Со времени великого Евгения искусство унижения полумесяца принадлежало только искусным русским генералам.
Суворов, перебиравший у стола свои бумаги, заметки, черновики, письма, радостно улыбался:
«Большая доченька. Тринадцатый год. Уже в белом платье. В старшем классе Смольного. Время-то как летит!»
Еще, кажется, так недавно Наташенька бегала с деревенскими ребятишками босиком. Загибая толстые пальчики, забавно считала по-турецки – сам же учил ее – биринджи, икинджи, ючюнджю…
«Милая моя Суворочка! Письмо твое от 31 числа генваря получил; ты меня так утешила, что я, по обычаю моему, от утехи заплакал. Кто-то тебя, мой друг, учит такому красному слогу? О! ай да, Суворочка, как уже у нас много полевого салата, птиц, жаворонков, стерлядей, воробьев, полевых цветов! Морские волны бьют в берега, как у вас в крепости из пушек. От нас слышно, как в Очакове собачки лают, как петухи поют. Куда бы я, матушка, посмотрел тебя в белом платье! Как-то ты растешь! Как увидимся, не забудь мне рассказать…»
Дальше две строчки были зачеркнуты – видимо, что-то не понравилось.
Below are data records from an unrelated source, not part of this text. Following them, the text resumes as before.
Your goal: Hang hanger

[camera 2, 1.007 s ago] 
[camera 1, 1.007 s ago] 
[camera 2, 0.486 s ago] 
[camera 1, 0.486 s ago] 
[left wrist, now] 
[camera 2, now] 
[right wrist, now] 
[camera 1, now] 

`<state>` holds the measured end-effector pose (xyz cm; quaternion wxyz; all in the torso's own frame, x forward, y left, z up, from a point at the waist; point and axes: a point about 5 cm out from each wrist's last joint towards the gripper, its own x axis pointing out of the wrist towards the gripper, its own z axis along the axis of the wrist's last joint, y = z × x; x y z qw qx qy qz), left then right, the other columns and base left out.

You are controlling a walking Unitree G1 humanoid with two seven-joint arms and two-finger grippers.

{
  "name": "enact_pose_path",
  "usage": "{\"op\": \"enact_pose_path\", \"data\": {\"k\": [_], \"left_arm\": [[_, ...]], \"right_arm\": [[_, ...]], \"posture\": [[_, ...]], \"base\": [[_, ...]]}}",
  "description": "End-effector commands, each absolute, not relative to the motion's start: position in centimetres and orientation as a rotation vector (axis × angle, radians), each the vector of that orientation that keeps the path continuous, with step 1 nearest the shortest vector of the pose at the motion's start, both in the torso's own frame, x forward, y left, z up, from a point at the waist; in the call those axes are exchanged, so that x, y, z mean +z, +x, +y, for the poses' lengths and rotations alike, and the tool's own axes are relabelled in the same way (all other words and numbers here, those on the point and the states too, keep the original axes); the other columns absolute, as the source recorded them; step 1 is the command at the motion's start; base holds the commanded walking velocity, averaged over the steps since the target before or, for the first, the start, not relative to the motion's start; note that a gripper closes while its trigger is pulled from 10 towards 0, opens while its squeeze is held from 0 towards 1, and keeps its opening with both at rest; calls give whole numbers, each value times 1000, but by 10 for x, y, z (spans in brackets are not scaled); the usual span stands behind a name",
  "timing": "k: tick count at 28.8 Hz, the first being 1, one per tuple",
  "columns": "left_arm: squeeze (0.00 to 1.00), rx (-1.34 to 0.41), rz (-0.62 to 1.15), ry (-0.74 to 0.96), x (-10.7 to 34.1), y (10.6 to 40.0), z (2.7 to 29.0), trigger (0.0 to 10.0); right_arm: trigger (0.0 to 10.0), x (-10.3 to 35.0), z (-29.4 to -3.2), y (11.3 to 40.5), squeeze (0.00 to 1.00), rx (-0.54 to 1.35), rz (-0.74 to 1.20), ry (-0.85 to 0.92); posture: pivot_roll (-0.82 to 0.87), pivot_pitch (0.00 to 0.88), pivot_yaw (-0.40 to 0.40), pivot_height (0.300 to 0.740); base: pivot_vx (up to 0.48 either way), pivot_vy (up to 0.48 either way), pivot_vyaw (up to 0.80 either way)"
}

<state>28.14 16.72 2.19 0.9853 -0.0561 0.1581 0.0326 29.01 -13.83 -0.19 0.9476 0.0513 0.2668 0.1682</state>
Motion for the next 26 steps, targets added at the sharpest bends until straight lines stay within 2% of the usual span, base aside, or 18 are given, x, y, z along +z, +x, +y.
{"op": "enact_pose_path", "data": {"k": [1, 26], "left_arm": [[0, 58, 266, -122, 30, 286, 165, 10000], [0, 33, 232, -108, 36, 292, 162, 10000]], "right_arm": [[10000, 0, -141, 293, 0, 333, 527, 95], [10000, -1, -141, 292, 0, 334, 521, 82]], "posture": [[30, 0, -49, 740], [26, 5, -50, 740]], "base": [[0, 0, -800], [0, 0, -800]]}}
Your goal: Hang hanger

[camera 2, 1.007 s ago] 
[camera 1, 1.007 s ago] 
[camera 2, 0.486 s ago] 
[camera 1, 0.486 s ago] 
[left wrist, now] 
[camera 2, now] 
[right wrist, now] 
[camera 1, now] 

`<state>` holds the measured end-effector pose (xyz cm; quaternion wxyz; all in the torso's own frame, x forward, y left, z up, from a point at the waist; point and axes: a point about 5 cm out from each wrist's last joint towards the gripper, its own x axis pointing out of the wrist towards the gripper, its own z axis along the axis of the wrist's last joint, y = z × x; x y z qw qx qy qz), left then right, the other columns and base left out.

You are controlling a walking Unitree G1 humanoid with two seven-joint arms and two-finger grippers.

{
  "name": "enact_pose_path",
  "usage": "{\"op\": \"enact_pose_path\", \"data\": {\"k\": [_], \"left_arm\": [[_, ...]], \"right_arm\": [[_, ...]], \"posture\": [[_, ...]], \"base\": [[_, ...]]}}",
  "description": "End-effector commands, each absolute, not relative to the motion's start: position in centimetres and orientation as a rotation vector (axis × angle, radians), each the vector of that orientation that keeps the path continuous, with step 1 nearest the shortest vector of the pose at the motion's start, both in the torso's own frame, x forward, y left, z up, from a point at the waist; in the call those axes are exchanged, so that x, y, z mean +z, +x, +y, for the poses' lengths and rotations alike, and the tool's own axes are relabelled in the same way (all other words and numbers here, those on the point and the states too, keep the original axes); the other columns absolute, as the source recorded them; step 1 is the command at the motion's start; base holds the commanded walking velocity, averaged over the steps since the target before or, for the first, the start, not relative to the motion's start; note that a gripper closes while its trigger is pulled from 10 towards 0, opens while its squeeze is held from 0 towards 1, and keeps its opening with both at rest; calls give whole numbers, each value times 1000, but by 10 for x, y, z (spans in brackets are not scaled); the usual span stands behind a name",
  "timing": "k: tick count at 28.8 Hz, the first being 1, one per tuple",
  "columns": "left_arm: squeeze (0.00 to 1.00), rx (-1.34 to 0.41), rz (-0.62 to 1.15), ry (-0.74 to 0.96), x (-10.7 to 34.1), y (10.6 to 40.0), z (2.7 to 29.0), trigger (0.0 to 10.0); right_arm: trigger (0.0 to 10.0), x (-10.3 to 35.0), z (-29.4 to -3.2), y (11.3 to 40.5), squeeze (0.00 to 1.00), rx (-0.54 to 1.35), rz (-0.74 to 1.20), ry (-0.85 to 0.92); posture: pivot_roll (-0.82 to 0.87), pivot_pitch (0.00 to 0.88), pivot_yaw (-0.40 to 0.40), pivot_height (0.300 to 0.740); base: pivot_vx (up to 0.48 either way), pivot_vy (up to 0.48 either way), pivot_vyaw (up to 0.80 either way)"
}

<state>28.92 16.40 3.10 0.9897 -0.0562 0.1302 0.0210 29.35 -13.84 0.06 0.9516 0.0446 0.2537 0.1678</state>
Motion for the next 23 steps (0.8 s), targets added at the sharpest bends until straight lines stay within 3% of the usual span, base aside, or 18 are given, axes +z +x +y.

Александр Васильевич всегда писал осторожно, выбирая слова: знал, что императрица читает все его письма, даже к дочери.
Мысли невольно перескочили к жене, к Варюте.
С ней у Александра Васильевича все кончено. О жене Суворов избегал не только говорить, но даже думать. Он нахмурился. Пальцы вновь стали торопливо перелистывать бумаги – листки, исписанные черновиками писем, заметками, отчеты старост, разные письма к нему самому.
Под руку снова попались исчерканные четвертушки – письма к Наташеньке. Все, что было связано с нею, с доченькой, все было дорого, приятно его сердцу. Глянул: писал из-под Кинбурна, о турках:
«Какой же у них по ночам в Очакове вой! Собачки поют волками, коровы охают, кошки блеют, козы ревут. Я сплю на косе: она так далеко в море, в лимане. Как гуляю, слышно, что они говорят; они там около нас, очень много, на таких превеликих лодках – шесты большие, к облакам, полотны на них на версту; видно, как табак курят; песни поют заунывные. На иной лодке их больше, чем у вас во всем Смольном мух, – красненькие, зелененькие, синенькие, серенькие. Ружья у них такие большие, как камера, где ты спишь с сестрицами».